* PROMPT:
Write out the following listing's lines from the one with "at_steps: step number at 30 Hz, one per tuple" to the one with "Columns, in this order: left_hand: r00", exactly, with both included and no others.
[Opening INPUT section]
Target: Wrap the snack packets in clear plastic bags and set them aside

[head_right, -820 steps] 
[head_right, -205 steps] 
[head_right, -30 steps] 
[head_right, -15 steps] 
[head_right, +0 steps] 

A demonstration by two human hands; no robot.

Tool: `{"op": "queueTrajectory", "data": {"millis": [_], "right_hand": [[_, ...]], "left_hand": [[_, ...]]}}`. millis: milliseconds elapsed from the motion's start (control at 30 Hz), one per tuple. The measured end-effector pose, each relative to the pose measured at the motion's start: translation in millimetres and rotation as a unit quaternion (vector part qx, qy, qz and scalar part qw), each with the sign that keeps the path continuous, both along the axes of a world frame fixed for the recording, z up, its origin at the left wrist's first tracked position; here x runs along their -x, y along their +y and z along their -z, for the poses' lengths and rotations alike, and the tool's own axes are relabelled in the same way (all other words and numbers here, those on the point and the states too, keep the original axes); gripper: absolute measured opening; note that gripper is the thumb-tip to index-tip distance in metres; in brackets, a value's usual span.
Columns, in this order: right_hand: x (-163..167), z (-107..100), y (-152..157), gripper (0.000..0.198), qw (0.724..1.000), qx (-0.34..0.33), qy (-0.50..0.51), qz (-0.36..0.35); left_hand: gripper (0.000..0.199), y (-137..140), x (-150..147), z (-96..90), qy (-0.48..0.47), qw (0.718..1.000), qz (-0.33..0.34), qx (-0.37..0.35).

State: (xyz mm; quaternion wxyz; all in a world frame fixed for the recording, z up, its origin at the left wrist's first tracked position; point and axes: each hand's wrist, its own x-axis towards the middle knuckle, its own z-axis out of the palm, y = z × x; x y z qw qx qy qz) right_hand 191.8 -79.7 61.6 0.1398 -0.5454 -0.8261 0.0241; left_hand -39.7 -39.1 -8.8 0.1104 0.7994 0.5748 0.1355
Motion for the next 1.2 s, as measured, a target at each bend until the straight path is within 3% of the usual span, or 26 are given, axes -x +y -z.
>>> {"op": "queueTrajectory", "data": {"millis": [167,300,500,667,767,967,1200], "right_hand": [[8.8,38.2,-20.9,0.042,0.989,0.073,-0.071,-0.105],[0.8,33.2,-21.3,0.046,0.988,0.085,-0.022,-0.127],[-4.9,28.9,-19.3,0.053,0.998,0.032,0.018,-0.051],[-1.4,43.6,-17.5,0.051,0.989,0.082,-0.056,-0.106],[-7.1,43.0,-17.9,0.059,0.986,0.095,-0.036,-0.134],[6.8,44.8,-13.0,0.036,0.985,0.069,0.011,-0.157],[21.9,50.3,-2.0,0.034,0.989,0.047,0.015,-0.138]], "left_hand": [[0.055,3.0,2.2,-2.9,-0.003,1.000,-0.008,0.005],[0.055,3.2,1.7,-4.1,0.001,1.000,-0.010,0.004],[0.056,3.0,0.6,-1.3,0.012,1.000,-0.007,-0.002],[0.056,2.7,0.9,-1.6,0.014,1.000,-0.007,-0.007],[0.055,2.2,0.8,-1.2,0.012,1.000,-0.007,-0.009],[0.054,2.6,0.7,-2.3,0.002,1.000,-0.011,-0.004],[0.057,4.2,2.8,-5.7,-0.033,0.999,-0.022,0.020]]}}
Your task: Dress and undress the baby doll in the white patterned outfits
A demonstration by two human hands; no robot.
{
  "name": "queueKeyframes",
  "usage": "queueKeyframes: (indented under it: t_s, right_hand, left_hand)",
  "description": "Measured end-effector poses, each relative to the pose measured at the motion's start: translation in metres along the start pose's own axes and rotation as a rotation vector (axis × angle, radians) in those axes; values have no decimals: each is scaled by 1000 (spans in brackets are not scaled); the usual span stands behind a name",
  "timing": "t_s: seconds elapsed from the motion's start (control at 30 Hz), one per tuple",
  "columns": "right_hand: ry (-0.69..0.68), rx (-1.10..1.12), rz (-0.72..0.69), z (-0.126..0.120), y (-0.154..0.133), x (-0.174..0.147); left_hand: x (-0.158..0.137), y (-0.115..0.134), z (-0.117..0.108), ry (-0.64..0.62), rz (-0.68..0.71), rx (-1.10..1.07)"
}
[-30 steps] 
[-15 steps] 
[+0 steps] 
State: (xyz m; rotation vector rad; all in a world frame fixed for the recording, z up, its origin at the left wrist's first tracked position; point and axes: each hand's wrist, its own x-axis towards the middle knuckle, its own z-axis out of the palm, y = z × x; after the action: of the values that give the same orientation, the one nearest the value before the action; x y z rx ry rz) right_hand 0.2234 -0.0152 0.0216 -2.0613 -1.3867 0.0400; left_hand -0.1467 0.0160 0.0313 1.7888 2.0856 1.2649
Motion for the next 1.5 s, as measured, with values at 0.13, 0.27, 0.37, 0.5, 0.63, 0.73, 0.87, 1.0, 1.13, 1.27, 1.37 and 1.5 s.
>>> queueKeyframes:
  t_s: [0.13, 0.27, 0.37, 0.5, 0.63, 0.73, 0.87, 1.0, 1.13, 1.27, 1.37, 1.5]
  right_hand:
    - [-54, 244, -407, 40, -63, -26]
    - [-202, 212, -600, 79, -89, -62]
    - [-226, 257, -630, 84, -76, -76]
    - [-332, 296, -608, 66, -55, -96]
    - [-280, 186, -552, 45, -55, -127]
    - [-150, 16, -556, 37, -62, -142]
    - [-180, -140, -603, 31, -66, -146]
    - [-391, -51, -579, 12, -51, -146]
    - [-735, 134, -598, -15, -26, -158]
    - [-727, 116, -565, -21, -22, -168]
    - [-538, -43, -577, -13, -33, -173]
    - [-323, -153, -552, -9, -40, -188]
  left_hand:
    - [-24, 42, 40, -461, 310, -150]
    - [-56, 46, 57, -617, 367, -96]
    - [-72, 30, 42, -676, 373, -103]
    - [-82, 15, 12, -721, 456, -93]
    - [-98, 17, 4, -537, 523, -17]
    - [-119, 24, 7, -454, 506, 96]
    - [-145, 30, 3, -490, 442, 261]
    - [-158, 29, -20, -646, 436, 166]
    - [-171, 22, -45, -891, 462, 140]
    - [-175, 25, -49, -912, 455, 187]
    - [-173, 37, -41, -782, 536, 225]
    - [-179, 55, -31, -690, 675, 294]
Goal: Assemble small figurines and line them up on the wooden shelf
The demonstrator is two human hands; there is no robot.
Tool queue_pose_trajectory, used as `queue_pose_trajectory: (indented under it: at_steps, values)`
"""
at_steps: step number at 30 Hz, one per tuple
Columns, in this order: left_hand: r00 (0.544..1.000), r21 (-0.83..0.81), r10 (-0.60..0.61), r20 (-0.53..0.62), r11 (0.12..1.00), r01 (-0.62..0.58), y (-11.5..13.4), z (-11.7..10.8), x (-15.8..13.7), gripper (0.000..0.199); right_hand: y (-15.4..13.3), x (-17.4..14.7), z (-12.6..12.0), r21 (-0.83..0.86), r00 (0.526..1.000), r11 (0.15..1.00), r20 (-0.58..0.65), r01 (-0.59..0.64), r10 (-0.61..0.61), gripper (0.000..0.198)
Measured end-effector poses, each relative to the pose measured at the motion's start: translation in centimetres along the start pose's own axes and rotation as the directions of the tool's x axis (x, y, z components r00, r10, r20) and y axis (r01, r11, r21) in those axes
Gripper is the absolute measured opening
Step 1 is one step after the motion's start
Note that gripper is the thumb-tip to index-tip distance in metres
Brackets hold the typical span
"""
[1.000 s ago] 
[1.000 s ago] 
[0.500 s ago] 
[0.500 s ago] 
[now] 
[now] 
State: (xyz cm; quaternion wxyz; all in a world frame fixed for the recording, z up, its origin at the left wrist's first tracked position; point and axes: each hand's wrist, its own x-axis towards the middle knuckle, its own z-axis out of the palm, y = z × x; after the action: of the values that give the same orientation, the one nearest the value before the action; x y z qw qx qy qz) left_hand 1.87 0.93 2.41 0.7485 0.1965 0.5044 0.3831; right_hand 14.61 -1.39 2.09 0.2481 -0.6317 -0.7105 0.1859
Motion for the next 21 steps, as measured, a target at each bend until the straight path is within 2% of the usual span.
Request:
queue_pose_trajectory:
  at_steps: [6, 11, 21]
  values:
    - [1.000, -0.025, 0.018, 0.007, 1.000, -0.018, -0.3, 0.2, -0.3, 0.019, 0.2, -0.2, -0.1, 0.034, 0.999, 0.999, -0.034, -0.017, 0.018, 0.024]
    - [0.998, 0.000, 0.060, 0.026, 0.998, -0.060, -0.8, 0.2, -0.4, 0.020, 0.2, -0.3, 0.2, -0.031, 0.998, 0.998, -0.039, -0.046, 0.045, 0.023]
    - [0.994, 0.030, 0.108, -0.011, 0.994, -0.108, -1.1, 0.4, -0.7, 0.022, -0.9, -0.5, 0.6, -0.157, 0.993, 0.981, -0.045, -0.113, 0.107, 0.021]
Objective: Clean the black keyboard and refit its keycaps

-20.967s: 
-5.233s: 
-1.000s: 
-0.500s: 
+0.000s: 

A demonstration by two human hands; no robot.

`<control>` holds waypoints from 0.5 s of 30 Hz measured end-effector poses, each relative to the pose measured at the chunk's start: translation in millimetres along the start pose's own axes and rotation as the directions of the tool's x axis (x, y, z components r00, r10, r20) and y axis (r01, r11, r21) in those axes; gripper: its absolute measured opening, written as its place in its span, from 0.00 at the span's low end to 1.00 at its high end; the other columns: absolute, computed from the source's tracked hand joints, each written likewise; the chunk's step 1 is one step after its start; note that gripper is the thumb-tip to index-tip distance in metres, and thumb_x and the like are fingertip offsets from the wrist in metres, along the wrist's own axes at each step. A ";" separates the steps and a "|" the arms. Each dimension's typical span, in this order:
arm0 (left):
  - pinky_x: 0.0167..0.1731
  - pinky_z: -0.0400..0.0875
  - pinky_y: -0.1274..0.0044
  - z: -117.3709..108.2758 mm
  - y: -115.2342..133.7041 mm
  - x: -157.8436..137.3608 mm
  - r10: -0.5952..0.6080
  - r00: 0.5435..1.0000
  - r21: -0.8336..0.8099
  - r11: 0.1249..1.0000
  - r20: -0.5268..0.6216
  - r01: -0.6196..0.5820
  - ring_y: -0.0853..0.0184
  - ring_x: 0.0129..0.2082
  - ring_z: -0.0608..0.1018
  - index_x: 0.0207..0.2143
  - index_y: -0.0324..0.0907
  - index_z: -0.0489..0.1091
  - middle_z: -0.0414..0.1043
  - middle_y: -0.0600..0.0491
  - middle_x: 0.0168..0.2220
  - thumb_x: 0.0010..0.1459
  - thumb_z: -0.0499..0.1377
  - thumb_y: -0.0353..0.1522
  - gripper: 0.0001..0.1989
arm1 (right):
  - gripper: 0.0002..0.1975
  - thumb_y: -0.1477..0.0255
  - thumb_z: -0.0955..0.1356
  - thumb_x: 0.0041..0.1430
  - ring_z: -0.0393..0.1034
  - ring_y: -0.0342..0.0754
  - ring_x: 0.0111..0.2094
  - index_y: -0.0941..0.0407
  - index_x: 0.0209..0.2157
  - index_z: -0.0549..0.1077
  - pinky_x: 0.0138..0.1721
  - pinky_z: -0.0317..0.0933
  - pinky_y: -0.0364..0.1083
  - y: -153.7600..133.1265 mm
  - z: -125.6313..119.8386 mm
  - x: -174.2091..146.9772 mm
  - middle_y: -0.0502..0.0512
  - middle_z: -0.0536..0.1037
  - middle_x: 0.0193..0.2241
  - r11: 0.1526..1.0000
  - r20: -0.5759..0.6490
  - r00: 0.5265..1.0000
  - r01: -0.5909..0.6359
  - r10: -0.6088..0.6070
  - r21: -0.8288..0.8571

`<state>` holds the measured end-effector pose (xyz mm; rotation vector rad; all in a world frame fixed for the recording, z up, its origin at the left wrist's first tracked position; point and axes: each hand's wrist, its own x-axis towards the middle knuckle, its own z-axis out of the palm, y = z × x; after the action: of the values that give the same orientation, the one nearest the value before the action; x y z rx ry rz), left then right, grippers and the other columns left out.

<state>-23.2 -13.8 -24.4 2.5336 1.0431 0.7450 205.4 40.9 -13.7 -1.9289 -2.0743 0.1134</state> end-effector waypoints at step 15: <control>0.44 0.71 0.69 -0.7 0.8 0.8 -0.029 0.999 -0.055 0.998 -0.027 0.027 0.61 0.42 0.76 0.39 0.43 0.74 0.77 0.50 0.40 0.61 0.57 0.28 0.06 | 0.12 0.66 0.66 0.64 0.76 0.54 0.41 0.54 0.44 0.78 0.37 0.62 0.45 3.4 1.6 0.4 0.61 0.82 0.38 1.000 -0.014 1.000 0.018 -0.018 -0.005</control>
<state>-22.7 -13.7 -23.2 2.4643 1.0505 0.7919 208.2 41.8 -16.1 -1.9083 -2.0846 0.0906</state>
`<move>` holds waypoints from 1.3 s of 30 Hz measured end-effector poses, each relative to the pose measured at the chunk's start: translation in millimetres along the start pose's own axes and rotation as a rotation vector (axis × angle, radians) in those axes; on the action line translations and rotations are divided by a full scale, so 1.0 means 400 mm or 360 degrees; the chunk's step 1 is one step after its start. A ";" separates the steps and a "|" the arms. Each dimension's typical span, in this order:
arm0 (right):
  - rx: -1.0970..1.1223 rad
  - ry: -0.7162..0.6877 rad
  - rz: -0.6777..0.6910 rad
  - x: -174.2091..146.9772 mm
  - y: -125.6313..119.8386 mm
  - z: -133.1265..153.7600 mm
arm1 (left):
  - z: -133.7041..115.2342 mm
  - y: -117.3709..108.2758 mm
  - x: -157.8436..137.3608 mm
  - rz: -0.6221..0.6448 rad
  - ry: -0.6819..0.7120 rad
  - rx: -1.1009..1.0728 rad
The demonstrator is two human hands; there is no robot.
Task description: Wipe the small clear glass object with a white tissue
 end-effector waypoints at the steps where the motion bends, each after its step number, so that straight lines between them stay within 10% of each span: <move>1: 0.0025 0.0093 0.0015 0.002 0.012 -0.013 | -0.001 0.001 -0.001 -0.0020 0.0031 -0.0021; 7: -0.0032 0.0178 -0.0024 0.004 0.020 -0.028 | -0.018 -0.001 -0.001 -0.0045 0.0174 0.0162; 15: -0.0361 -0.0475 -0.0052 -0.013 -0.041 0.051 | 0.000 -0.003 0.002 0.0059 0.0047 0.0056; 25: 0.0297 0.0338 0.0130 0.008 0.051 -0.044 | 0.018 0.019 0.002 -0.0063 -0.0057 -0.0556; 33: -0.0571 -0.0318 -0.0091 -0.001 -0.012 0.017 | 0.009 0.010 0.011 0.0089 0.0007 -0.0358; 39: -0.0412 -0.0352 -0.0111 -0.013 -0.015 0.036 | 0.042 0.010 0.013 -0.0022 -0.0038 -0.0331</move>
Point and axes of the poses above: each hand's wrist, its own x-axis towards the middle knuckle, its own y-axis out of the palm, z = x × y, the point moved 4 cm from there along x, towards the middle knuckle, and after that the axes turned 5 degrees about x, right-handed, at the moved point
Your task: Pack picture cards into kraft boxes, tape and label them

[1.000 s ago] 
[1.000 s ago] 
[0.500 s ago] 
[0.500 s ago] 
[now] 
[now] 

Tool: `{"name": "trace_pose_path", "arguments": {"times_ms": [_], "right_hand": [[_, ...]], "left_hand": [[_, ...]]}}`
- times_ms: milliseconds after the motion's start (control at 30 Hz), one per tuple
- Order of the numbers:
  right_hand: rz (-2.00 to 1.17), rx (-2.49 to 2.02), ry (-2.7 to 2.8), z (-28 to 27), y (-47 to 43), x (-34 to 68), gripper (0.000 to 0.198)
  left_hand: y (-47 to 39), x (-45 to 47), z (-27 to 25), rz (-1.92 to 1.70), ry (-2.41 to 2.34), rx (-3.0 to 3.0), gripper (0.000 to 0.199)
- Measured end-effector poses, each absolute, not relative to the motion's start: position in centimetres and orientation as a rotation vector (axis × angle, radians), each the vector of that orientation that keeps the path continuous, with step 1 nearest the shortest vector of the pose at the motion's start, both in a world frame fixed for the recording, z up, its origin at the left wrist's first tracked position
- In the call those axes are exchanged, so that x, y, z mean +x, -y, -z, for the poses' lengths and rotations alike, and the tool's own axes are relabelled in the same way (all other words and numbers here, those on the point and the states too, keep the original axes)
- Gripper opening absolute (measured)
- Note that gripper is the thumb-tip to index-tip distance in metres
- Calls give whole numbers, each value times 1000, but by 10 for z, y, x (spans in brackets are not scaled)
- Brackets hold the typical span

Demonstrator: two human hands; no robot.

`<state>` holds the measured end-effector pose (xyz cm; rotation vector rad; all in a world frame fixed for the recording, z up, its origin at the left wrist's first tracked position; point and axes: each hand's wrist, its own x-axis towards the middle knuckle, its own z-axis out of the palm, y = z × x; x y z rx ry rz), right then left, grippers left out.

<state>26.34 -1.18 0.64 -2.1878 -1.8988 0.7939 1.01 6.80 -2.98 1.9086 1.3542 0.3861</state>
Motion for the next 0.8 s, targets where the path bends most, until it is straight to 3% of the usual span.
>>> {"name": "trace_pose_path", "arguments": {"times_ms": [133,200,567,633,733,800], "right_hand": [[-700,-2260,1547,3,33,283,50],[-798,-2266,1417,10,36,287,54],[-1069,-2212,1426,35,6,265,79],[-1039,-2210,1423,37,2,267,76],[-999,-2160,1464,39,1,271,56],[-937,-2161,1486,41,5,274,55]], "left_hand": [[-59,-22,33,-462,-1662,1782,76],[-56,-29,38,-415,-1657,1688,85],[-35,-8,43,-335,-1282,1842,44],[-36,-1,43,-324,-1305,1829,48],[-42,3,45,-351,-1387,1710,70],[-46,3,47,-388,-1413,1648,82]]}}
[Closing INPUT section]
* EXERCISE RESPONSE:
at_steps: step number at 30 Hz, one per tuple
Columns, in this order: left_hand: r00 (0.544..1.000), r21 (-0.83..0.81), r10 (-0.60..0.61), r20 (-0.53..0.62), r11 (0.12..1.00), r01 (-0.62..0.58), y (-11.5..13.4), z (-11.7..10.8), x (-15.8..13.7), gripper (0.000..0.199); right_hand: y (-15.4..13.3), x (-17.4..14.7), z (-12.6..12.0), r21 (-0.83..0.86), r00 (0.526..1.000), r11 (0.15..1.00), r20 (-0.58..0.65), r01 (-0.59..0.64), r10 (-0.61..0.61), gripper (0.000..0.198)

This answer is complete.